One question : if I understood correctly, *time-sliced *vGPUs
*absolutely need* GRID drivers and licensed clients for the vGPUs to
work in the guests. For the MIG partitioning, there is *no need* to
install GRID drivers in the guest and also *no need* to have licensed
clients. Could you confirm if this is the actual case?
Cheers.
Regards
Mahendra
On 21/06/2023 16:10, Ulrich Schwickerath wrote:
>
> Hi, all,
>
> Sylvain explained quite well how to do it technically. We have a PoC
> running, however, still have some stability issues, as mentioned on
> the summit. We're running the NVIDIA virtualisation drivers on the
> hypervisors and the guests, which requires a license from NVIDIA. In
> our configuration we are still quite limited in the sense that we have
> to configure all cards in the same hypervisor in the same way, that is
> the same MIG partitioning. Also, it is not possible to attach more
> than one device to a single VM.
>
> As mentioned in the presentation we are a bit behind with Nova, and in
> the process of fixing this as we speak. Because of that we had to do a
> couple of back ports in Nova to make it work, which we hope to be able
> to get rid of by the ongoing upgrades.
>
> Let me see if I can make the slides available here.
>
> Cheers, Ulrich
>
> On 20/06/2023 19:07, Oliver Weinmann wrote:
>> Hi everyone,
>>
>> Jumping into this topic again. Unfortunately I haven’t had time yet
>> to test Nvidia VGPU in OpenStack but in VMware Vsphere. What our
>> users complain most about is the inflexibility since you have to use
>> the same profile on all vms that use the gpu. One user mentioned to
>> try SLURM. I know there is no official OpenStack project for SLURM
>> but I wonder if anyone else tried this approach? If I understood
>> correctly this would also not require any Nvidia subscription since
>> you passthrough the GPU to a single instance and you don’t use VGPU
>> nor MIG.
>>
>> Cheers,
>> Oliver
>>
>> Von meinem iPhone gesendet
>>
>>> Am 20.06.2023 um 17:34 schrieb Sylvain Bauza <sbauza at redhat.com>:
>>>
>>>
>>>
>>>
>>> Le mar. 20 juin 2023 à 16:31, Mahendra Paipuri
>>> <mahendra.paipuri at cnrs.fr> a écrit :
>>>
>>> Thanks Sylvain for the pointers.
>>>
>>> One of the questions we have is: can we create MIG profiles on
>>> the host and then attach each one or more profile(s) to VMs?

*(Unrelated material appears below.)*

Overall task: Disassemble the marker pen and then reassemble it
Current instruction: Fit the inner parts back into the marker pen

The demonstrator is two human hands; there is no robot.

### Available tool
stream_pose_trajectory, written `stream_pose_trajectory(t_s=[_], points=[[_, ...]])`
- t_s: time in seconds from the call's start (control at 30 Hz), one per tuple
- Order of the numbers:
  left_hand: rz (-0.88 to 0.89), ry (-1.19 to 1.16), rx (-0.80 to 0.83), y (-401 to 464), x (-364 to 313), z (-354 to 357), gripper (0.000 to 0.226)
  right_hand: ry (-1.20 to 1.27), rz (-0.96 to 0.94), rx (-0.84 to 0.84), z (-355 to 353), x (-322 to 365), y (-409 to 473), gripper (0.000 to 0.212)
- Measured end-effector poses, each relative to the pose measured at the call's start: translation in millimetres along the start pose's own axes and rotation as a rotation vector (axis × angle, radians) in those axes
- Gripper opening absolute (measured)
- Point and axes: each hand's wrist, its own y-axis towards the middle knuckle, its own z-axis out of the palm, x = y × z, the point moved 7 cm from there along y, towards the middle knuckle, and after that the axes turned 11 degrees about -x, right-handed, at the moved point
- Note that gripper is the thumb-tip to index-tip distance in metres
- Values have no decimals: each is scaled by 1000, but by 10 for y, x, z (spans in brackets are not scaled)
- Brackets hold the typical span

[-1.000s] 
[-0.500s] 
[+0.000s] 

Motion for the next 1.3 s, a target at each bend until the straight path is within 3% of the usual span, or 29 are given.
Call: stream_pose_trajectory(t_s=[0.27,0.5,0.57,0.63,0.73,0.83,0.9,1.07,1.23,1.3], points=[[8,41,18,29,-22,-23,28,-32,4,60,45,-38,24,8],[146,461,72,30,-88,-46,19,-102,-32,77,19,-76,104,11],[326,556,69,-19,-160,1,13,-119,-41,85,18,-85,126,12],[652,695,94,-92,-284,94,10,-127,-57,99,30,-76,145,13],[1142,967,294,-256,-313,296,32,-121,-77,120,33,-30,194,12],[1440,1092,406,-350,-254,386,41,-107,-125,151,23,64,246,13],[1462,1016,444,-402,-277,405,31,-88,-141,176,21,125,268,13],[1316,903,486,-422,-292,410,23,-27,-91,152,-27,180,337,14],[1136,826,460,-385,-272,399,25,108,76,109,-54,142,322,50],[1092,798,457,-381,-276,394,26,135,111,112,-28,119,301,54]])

>>> This bug [1] reports that once we attach one profile to a VM,
>>> rest of MIG profiles become unavailable. From what you have said
>>> about using SR-IOV and VFs, I guess this should be possible.
>>>
>>>
>>> Correct, what you need is to create first the VFs using sriov-manage
>>> and then you can create the MIG instances.

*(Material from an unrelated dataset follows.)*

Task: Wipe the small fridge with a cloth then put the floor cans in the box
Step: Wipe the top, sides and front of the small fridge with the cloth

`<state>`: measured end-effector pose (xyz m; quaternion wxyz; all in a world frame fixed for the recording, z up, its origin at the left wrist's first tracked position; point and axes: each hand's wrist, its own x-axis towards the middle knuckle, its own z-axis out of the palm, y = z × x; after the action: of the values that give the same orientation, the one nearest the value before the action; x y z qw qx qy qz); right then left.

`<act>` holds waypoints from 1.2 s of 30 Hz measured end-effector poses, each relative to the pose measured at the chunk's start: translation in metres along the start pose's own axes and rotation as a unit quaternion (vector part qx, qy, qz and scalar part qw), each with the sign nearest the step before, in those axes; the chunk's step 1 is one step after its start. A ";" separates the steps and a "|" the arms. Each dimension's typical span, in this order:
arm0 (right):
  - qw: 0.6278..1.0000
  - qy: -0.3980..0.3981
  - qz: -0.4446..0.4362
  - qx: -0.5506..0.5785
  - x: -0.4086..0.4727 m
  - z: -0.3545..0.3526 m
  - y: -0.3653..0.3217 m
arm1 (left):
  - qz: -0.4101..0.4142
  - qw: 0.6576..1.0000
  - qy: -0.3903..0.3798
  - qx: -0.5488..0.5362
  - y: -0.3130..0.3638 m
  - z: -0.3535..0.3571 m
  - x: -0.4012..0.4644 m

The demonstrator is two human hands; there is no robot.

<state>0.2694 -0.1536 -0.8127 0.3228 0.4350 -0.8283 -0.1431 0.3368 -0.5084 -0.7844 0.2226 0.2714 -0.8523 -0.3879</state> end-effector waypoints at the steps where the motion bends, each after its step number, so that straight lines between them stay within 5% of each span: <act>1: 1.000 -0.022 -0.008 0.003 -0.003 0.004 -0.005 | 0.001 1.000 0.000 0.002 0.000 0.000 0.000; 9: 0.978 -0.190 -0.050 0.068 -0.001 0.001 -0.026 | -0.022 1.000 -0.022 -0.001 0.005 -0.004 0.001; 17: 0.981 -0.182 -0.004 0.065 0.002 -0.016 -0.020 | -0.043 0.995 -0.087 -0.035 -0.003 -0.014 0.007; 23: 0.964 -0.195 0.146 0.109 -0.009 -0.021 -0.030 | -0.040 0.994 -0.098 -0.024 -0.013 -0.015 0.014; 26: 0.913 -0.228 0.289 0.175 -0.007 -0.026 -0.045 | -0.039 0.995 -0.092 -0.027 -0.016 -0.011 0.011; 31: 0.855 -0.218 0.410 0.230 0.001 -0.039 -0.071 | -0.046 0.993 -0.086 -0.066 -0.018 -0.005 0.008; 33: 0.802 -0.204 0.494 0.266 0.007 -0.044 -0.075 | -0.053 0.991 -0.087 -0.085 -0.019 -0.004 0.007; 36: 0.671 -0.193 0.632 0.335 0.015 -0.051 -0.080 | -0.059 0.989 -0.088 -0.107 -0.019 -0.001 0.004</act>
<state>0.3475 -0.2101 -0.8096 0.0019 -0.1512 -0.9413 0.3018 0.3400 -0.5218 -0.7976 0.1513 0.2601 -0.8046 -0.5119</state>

>>> Once you create the MIG instances using the profiles you want, you
>>> will see that the related available_instances for the nvidia mdev
>>> type (by looking at sysfs) will say that you can have a single vGPU
>>> for this profile.
>>> Then, you can use that mdev type with Nova using nova.conf.
>>>
>>> That being said, while this above is simple, the below talk was
>>> saying more about how to correctly use the GPU by the host so please
>>> wait :-)
>>>
>>> I think you are talking about "vGPUs with OpenStack Nova" talk
>>> on OpenInfra stage. I will look into it once the videos will be
>>> online.
>>>
>>>
>>> Indeed.
>>> -S
>>>
>>> [1] https://bugs.launchpad.net/nova/+bug/2008883
>>>
>>> Thanks
>>>
>>> Regards
>>>
>>> Mahendra
>>>
>>> On 20/06/2023 15:47, Sylvain Bauza wrote:
>>>>
>>>>
>>>> Le mar. 20 juin 2023 à 15:12, PAIPURI Mahendra
>>>> <mahendra.paipuri at cnrs.fr> a écrit :
>>>>
>>>> Hello Ulrich,
>>>>
>>>>
>>>> I am relaunching this discussion as I noticed that you gave
>>>> a talk about this topic at OpenInfra Summit in Vancouver.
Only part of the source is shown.